■ THE PROBLEM
The entries below contain a line with "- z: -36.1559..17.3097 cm" and a line with "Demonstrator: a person". Quote exactly those two lines and all lines between them.

-------- GIVEN RECORDS

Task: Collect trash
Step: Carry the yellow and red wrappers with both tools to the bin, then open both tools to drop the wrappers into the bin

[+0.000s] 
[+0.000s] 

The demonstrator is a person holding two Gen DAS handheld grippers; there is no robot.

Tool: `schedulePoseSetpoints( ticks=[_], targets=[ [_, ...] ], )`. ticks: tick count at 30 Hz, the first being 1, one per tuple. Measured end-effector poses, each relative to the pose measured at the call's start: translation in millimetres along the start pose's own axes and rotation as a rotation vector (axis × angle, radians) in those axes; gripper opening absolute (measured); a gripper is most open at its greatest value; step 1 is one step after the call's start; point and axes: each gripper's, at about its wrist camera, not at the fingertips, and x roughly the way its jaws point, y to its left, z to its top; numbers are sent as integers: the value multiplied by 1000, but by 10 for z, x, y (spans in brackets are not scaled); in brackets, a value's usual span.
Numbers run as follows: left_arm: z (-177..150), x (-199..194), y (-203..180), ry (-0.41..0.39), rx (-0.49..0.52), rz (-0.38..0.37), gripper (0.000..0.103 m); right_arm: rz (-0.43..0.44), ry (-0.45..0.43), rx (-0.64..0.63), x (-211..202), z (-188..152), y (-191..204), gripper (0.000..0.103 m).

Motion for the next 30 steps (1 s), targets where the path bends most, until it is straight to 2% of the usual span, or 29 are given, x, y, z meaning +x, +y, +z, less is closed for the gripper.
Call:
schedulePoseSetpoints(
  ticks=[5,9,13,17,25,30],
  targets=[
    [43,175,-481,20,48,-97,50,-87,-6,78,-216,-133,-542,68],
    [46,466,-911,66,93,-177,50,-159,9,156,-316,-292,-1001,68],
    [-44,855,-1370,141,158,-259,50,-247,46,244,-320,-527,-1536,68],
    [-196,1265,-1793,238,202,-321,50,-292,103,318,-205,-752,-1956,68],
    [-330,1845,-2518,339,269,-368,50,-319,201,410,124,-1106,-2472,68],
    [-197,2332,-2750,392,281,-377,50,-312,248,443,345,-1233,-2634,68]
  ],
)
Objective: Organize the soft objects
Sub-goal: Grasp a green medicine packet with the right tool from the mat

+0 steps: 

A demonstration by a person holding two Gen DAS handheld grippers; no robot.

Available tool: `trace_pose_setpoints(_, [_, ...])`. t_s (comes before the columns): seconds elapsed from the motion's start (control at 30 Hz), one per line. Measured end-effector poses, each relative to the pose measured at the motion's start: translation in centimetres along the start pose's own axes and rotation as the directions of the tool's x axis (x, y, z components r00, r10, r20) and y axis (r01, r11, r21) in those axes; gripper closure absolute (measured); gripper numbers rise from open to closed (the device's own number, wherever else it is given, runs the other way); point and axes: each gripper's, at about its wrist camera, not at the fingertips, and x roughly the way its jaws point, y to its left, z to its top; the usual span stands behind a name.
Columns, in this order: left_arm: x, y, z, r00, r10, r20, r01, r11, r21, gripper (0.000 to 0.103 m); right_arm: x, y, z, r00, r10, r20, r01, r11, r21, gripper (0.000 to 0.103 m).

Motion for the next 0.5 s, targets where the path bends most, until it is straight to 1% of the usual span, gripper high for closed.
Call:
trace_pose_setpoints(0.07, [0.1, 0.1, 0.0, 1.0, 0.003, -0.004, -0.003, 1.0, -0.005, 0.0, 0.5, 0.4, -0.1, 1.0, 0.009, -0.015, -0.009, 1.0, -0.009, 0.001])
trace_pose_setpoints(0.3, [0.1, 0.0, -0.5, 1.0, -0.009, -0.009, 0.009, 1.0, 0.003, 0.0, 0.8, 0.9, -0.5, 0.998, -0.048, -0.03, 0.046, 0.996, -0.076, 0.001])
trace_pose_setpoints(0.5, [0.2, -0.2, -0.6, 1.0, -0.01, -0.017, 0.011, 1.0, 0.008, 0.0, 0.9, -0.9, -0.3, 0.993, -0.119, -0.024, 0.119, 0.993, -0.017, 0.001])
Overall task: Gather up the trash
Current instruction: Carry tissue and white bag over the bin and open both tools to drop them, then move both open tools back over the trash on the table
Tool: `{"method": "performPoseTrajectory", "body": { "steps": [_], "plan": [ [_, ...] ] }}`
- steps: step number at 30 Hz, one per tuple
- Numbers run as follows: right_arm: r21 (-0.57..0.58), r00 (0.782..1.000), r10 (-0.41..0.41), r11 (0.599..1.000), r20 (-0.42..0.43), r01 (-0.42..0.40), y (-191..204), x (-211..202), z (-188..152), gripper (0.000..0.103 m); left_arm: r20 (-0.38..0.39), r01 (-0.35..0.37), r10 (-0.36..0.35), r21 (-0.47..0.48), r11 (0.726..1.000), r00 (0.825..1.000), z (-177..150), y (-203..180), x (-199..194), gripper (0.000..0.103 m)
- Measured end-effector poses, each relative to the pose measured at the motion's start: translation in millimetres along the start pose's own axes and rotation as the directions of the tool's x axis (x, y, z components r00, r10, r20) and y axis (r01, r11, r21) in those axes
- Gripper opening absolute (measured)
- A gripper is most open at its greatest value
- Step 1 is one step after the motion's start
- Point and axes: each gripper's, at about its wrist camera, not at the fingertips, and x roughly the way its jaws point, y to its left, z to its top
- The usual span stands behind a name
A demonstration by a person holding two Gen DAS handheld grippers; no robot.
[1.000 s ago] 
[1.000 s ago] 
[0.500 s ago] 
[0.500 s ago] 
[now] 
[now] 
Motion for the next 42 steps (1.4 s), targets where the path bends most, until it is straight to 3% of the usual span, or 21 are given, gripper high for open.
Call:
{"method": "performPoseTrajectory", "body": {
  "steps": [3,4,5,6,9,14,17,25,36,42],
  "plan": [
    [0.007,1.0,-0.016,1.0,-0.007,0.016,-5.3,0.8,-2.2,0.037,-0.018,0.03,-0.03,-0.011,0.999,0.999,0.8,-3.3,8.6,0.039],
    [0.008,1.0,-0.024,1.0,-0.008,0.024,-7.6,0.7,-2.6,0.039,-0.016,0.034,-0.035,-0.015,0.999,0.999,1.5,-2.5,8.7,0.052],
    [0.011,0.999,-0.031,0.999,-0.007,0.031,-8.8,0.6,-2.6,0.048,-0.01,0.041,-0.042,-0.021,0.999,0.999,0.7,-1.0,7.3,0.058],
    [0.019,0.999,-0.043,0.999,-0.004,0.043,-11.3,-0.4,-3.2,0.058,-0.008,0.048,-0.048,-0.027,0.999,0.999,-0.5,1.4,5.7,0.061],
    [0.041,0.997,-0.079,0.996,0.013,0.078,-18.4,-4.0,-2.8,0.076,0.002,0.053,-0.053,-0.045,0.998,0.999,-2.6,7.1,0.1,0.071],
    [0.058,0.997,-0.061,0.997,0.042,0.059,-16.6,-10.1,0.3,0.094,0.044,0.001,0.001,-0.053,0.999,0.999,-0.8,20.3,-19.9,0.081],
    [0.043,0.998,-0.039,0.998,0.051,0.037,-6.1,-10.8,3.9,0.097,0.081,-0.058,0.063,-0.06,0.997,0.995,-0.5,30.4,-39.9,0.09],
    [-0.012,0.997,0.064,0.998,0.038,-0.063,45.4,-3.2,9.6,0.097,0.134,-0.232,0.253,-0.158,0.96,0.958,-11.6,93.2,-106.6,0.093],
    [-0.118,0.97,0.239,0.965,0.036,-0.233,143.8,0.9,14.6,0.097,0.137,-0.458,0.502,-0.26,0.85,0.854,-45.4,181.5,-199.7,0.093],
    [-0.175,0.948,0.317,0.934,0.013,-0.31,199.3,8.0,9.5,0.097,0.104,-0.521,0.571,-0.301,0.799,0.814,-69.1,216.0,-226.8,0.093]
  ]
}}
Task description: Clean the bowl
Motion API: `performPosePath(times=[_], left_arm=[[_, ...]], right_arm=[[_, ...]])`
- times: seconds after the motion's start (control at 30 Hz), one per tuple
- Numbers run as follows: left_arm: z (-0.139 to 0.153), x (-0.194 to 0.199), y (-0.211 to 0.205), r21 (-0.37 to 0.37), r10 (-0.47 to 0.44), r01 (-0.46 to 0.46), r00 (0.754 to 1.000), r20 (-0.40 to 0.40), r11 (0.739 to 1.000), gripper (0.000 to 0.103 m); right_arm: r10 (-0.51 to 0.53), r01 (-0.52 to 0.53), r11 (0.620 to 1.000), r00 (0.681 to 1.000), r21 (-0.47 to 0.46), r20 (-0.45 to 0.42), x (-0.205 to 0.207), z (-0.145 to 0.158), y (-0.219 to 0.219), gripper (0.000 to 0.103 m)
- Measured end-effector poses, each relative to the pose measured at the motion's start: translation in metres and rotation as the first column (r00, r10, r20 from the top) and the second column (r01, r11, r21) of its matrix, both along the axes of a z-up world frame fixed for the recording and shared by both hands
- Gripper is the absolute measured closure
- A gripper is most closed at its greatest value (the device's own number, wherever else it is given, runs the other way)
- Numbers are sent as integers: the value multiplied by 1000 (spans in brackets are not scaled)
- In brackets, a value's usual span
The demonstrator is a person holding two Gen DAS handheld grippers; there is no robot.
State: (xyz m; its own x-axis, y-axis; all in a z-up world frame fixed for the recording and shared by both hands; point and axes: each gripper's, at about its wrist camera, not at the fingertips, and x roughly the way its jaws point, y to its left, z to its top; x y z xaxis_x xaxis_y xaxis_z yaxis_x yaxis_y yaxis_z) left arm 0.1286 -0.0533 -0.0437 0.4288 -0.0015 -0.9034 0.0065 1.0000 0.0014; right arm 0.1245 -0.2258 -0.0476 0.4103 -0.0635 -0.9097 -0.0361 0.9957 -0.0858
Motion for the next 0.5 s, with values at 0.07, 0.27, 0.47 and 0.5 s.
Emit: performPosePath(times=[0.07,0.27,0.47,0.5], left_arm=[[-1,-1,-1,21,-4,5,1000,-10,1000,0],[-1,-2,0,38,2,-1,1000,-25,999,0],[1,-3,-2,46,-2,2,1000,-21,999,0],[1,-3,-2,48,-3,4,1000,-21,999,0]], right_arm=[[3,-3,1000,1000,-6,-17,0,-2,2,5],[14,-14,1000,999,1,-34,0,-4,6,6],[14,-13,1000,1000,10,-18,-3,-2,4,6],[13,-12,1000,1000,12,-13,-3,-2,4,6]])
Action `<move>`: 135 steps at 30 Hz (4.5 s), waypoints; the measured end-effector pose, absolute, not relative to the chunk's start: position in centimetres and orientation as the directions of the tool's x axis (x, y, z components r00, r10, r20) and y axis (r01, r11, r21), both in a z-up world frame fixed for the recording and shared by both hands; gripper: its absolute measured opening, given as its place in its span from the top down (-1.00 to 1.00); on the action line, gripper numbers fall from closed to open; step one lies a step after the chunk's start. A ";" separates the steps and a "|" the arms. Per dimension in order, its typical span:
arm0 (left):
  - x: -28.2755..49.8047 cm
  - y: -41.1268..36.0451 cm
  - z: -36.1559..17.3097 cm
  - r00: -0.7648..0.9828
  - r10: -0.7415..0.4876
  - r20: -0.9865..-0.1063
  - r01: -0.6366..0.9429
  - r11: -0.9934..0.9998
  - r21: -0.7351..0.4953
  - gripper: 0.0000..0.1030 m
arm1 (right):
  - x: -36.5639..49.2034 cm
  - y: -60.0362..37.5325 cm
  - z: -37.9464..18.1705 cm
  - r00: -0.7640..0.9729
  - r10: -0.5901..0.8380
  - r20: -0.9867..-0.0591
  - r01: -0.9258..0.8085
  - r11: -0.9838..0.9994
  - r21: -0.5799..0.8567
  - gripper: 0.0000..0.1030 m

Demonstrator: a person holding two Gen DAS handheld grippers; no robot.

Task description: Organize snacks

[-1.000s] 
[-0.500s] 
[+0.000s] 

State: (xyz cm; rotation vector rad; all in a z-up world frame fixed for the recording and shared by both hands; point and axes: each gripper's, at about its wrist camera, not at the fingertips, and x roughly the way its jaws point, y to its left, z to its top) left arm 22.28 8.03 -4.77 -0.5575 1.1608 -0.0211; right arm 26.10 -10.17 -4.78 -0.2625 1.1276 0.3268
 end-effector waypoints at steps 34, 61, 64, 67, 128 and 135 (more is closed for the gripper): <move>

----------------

■ RESPONSE BOX
  - z: -36.1559..17.3097 cm
  - r00: -0.7648..0.9828
  - r10: -0.7415..0.4876
  - r20: -0.9865..-0.1063
  - r01: -0.6366..0.9429
  - r11: -0.9934..0.9998
  - r21: -0.7351..0.4953
  - gripper: 0.0000..0.1030 m
arm1 (right):
  - x: -36.5639..49.2034 cm
  - y: -60.0362..37.5325 cm
  - z: -37.9464..18.1705 cm
  - r00: -0.7640..0.9729
  - r10: -0.5901..0.8380
  - r20: -0.9867..-0.0591
  - r01: -0.9258..0.8085
  - r11: -0.9838..0.9994
  - r21: -0.5799..0.8567
  - gripper: 0.0000..0.1030 m

Demonstrator: a person holding two Gen DAS handheld grippers; no robot.

No additional answer text is required.